Founding Principal & Managing Director, Craig Robson
Have you noticed? It’s happening. For many, the fears and uncertainties of 2020 are washing away and now, many of us are beginning to see the world through an optimistic lens. I’m seeing it with capital markets and the economy. Many economists are already raising their 2021 forecasts. For example, AllianceBernstein recently raised their 2021 global GDP from 4.8% to 5.9%.1 And, as of March 31 the S&P 500 is up 6.17% year to date2, and 80.7% over the past 12 months (3/24/20-3/31/21).3
With this positive trend, I’ve noticed an increase in two themes. The first, waiting for a future market pullback, before investing additional capital. While we all would love to time the markets, the reality is it’s very difficult. Since 1928 the S&P 500 has averaged 7.76%, with positive returns two out of every three years. If you could remove those extremely negative years (losses greater than negative 10%), the S&P 500 averaged 14.89%. And, if you only considered the positive years, it averaged 18.50%.4 My point being, are you willing to hold off for the next 5% pullback considering the markets may go up 18.50% before that happens? In my professional view, periodically re-assessing one’s pain threshold, when it comes to accepting losses, is the best way to formalize an investment decision.
The other theme I’ve noticed, is the continual lack of quality income within traditional income solutions. For example, at the end of 1980 one could invest less than $10,000 in the US 10 year treasury bond and generate $1,000 of annual income. As of December 31, 2020 an investment of $108,000 would be required to generate the same!5 While no one knows when this historically low interest rate environment will change, it’s reasonable to accept we will need to continue searching for new or alternative investment opportunities when sourcing quality income streams.

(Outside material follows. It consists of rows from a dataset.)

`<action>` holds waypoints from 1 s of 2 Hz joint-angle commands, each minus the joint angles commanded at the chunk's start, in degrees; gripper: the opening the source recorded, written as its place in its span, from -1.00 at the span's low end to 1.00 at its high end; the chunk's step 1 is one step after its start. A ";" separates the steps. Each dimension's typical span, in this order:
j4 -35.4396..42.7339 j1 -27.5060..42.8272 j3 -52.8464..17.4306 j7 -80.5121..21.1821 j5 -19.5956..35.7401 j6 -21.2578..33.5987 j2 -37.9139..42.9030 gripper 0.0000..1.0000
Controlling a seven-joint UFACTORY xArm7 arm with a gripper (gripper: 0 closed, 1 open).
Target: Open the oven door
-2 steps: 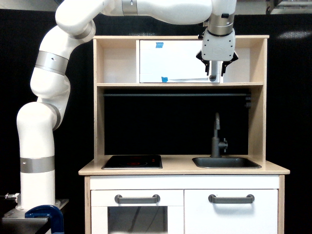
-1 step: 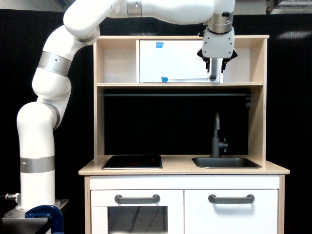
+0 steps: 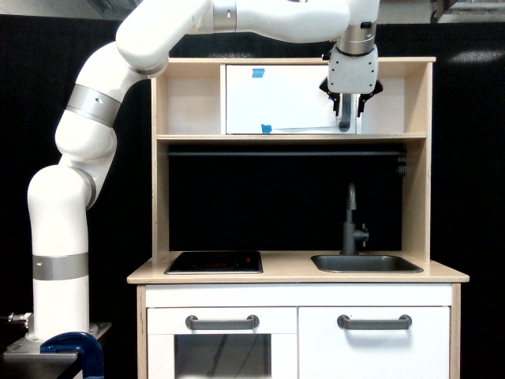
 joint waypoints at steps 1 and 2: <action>4.85 0.20 1.46 2.83 -1.15 1.09 2.15 1.00; 2.80 -0.13 2.21 2.80 -1.40 0.48 0.58 1.00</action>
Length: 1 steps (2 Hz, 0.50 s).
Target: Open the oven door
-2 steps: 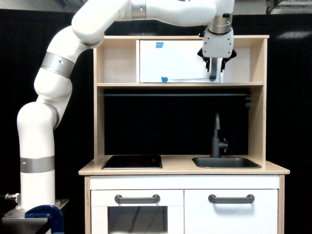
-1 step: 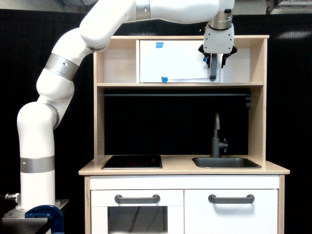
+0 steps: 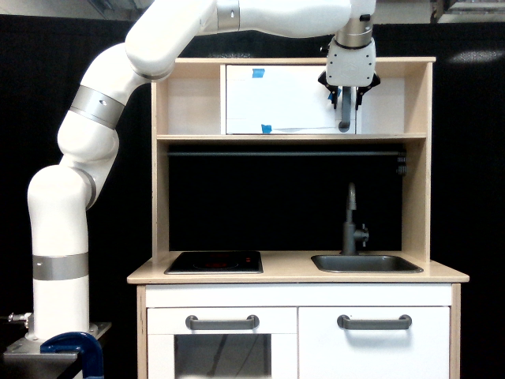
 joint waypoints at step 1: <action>-0.21 -0.48 0.60 0.06 -0.23 0.00 -0.23 -1.00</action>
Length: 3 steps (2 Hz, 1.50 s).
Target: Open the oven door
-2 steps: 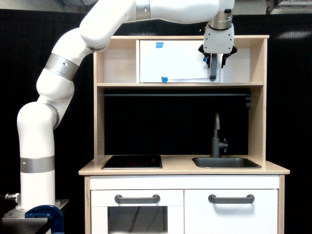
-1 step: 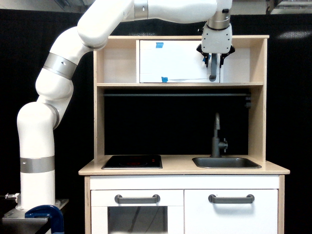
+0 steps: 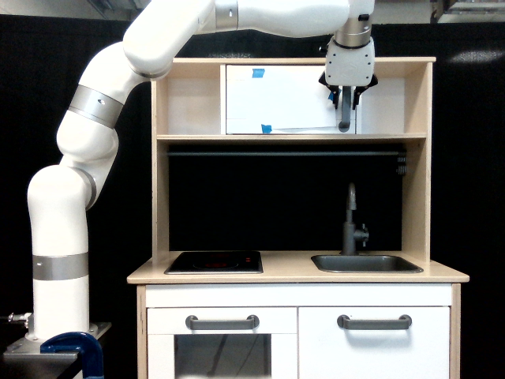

As we all continue to look to the future, I’m curious what new habits you’ve picked up over the past six to 12 months, or one that you’ve dropped? For me, it’s something as simple as no longer purchasing a cup of coffee on my way to the office. While I’m still an avid coffee drinker, and I must have my early morning cup of coffee at home, I no longer need to stop on my way into the office. I broke that habit when I exclusively worked from home for five months last year, and I don’t see myself starting back anytime soon, if ever (my apologies to all of the local coffee shops).
In closing, I leave you with a quote from the American inventor and businessman, Thomas Edison, “Good fortune is what happens when opportunity meets with planning.”